Howell halted the rule’s implementation until the court makes a final decision on its legality, saying it will likely be deemed “arbitrary and capricious” because it didn’t appear to consider the hundreds of thousands of submitted comments that raised concerns. The USDA had estimated 1.1 million people would be newly subject to the work rules and nearly 700,000 people nationwide were likely to lose food assistance as a result of the change. Some 36 million Americans are enrolled in SNAP.
But as the Tribune pointed out, tens of thousands have already been kicked off the rolls of SNAP because of similar federal rules under the Trump administration.
The problem goes far beyond SNAP. Catherine Rampell at the Washington Post reported that under Trump — as well as before him — states and the federal government have weakened other policies that could serve as automatic stabilizers:
Elsewhere, the administration has been demanding states add additional paperwork requirements for enrollment in both Medicaid and the Children’s Health Insurance Program, causing eligible families to lose coverage.
The administration also recently announced a proposal to convert part of Medicaid to block grants. This would mean states would get a capped annual amount of federal dollars for the program. It would also limit states’ ability to expand enrollment during a downturn.
Then finally there’s the unemployment insurance program, yet another policy designed to serve as a safety net both for individual families and the macroeconomy as a whole. In theory, it allows jobless people to keep paying bills and patronizing local businesses.
This problem clearly pre-dates Trump. Even so, his administration has since encouraged states to add more bureaucratic hurdles — including by doing more widespread drug testing as a condition of benefit receipt. This appears to be a solution in search of a problem, based on the handful of states that have experimented with similar programs before. It’s also expensive, and it slows down benefit receipt.
And it’s not just public health insurance that has been diminished under Trump. After his extensive efforts to undermine Obamacare, the uninsured rate began rising under his administration after consistently falling under his predecessor. This, too, will impose greater burdens on Americans in a recession — especially a recession driven by a public health threat.
Rampell also noted that Larry Kudlow, director of the National Economic Council under Trump, had touted the benefits of automatic stabilizers in the face of a recession without acknowledging how significantly they had been diminished.

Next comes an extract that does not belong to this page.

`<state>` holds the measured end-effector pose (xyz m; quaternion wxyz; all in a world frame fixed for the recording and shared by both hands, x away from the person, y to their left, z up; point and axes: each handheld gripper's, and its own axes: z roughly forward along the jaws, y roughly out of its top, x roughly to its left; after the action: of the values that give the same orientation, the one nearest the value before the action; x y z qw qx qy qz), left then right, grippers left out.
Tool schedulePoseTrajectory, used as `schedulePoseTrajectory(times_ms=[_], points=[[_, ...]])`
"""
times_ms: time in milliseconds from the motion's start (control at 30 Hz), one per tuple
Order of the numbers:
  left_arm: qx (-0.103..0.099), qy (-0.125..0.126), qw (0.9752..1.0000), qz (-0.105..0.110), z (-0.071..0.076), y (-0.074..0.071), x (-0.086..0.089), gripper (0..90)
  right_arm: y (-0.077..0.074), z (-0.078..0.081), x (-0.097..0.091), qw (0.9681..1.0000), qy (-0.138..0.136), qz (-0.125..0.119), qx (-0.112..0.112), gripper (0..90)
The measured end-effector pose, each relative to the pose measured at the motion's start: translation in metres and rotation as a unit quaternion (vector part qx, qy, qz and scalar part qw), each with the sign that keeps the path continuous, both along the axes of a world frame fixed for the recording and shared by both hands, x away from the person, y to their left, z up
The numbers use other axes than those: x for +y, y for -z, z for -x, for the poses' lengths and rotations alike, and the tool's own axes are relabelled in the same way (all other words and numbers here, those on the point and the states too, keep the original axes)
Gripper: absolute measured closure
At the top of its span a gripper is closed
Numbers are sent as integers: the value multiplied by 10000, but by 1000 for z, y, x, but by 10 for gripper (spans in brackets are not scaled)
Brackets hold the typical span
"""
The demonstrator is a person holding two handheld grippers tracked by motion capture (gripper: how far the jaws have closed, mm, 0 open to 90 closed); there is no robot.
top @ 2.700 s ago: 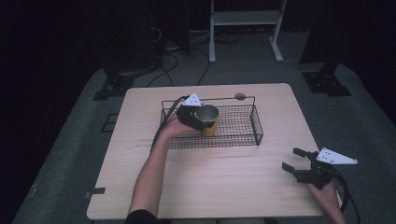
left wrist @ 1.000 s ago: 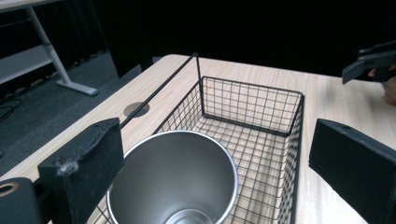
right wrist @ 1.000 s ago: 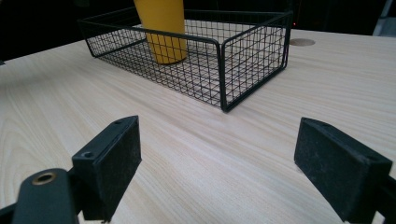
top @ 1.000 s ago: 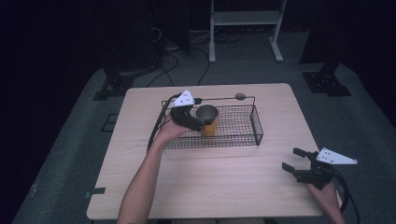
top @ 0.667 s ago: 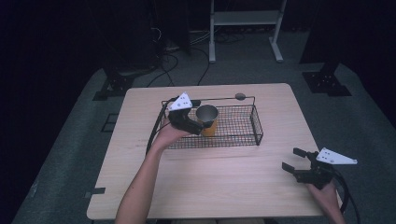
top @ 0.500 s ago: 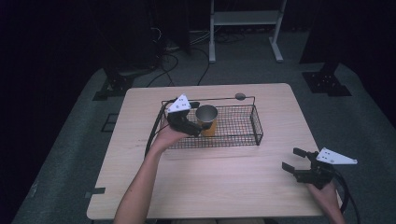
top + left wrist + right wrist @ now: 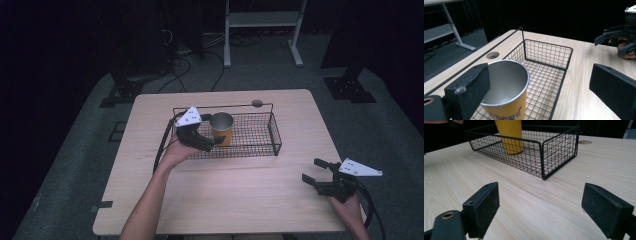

Now, it does appear as if Congress and the administration are prepared to move forward with some non-automatic stabilizers to fight the coming recession. This could potentially be stimulus spending in the form of direct cash to families, which would likely be the best option. But many argue that Democrats — who generally favor such policies — should only agree to go along with such a plan if Republicans agree to make the policy automatic. That way, if a recession happens under the next Democratic president, the same beneficial counter-cyclical measures could ramp up without Congress needing to act. Because as Republicans proved in 2009, if a Democrat is in the White House, the GOP is much less willing to spend money to benefit the American people.